Much of the experimental evidence supporting the hypothesis that pulmonary emphysema results from an imbalance between elastases and anti-elastases in the lung comes from animal models. The present study was designed to examine the effects on human lung tissue of the two elastases that have been most widely used to produce these animal models. Lung tissue was exposed in vitro to human neutrophil elastase (HNE) or porcine pancreatic elastase (PPE). Although both enzymes solubilized protein at similar rates, PPE solubilized elastin five times faster than did HNE. Ultrastructurally, HNE-exposed tissue exhibited fewer damaged elastic fibers as well as some fibers that were damaged at the edges, whereas the interior of the fiber appeared intact.
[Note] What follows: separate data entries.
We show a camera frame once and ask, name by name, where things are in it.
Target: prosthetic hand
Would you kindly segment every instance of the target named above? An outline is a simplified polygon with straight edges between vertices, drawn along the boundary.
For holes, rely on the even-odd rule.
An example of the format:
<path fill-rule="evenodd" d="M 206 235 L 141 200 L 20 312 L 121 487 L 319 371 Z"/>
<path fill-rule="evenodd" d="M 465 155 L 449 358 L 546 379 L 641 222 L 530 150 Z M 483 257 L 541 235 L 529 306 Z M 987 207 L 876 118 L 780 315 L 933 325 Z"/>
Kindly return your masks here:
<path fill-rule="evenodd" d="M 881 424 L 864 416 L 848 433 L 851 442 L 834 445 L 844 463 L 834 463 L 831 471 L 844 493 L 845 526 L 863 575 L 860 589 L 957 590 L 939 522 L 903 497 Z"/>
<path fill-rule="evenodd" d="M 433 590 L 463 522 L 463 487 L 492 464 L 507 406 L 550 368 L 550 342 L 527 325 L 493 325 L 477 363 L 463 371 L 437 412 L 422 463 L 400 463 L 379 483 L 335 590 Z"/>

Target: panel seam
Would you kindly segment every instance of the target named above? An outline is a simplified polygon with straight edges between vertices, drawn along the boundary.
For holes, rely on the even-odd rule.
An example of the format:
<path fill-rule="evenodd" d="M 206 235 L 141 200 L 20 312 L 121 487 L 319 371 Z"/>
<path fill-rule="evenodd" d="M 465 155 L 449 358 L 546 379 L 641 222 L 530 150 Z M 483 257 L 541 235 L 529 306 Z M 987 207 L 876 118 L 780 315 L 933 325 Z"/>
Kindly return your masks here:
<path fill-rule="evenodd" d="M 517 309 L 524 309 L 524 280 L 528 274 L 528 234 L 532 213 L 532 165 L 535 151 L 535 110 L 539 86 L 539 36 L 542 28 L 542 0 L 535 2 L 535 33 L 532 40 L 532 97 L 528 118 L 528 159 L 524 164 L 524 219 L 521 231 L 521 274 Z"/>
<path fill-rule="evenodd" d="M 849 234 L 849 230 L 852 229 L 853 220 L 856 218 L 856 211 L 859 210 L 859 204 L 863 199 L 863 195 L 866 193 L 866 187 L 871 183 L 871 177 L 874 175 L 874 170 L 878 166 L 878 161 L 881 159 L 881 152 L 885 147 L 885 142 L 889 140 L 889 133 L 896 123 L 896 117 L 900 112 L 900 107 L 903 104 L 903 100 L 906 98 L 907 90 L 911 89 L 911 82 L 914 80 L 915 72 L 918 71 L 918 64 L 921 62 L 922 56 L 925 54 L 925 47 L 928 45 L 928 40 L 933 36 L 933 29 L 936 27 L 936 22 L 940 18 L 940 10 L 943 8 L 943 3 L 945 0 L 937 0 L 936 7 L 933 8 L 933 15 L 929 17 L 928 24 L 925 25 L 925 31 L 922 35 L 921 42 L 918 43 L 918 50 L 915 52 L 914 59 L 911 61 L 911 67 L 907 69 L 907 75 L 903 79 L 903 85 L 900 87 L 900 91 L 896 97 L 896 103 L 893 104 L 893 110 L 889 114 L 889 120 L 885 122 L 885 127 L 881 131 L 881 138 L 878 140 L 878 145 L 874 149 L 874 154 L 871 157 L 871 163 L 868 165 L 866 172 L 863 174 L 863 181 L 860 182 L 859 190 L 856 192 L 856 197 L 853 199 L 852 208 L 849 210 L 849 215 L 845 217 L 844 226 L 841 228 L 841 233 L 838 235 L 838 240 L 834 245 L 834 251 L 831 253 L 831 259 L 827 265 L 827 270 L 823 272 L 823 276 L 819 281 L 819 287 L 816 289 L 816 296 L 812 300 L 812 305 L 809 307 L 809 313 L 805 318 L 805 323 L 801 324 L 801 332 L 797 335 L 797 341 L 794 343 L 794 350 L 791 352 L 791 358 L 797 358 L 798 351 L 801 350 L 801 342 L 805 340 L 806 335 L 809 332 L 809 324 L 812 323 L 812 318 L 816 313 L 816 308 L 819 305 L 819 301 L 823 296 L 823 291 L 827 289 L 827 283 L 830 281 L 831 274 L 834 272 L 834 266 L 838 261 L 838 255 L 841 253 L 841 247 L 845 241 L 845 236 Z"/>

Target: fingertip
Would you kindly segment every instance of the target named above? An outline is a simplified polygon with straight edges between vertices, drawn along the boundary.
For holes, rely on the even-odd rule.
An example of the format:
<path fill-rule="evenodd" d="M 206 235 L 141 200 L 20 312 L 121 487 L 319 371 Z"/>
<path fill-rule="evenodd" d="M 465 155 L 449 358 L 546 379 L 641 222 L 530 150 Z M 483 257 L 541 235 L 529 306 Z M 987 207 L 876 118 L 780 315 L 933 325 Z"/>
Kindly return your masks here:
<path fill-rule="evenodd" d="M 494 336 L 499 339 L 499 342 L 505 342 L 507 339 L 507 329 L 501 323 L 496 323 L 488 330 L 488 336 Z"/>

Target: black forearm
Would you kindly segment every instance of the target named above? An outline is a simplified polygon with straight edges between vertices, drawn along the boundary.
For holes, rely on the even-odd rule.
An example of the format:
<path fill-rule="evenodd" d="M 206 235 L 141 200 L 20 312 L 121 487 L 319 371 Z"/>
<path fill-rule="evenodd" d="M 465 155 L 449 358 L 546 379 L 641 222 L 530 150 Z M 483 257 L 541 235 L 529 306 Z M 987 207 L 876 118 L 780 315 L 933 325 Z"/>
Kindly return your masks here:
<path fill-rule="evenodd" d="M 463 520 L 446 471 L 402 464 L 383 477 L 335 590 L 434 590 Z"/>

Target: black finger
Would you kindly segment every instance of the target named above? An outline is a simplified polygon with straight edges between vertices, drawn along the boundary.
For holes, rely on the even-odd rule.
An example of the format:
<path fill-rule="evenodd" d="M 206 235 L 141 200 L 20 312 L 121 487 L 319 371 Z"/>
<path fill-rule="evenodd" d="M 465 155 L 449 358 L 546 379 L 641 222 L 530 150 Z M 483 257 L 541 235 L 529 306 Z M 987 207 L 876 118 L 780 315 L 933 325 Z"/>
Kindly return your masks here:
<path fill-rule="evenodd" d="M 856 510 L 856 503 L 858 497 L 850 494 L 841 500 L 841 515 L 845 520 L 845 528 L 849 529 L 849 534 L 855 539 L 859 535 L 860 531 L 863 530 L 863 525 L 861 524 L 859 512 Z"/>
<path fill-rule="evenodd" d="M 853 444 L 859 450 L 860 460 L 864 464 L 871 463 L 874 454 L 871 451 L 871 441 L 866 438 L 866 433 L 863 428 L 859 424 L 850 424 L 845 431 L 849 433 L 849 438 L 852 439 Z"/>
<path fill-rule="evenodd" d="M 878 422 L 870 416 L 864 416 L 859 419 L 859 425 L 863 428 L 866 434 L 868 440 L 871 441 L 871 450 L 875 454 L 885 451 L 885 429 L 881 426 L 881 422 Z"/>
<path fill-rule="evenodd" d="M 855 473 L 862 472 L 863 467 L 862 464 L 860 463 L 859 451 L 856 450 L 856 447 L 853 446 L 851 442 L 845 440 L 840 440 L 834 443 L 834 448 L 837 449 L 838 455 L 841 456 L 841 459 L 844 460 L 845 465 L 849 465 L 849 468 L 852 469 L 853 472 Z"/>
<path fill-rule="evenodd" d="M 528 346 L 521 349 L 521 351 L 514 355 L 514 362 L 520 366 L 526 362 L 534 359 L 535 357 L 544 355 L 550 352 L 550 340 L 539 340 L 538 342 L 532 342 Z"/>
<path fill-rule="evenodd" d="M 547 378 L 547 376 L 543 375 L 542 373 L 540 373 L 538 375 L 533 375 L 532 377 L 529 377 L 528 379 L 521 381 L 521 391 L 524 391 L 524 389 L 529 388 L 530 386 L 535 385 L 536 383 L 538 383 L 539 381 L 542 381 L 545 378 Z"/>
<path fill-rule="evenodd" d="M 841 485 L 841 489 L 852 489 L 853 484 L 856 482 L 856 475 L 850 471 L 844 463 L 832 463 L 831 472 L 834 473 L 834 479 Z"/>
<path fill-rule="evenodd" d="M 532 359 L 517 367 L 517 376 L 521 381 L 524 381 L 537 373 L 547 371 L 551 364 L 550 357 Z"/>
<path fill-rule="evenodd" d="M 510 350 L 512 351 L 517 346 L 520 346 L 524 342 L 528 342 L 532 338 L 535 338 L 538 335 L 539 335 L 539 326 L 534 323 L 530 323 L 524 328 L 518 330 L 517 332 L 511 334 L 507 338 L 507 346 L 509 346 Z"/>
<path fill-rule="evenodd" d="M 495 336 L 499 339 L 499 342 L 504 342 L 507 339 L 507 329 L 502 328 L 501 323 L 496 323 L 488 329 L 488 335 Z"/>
Elastic fibers showing damage only at the periphery were not seen in tissue exposed to PPE. Immunocytochemical studies in which antibodies to HNE and PPE were applied to thin sections of Lowicryl-embedded tissue indicated that both of these elastases could be detected in association with elastic fibers, but only in areas of the fiber that showed morphological evidence of elastase injury. Both HNE and PPE removed fibronectin from basement membranes (as determined by loss of binding of fibronectin antibodies after exposure to elastase), but neither elastase was detected on basement membrane. Loss of epithelial cells usually accompanied elastic fiber damage by HNE but not PPE.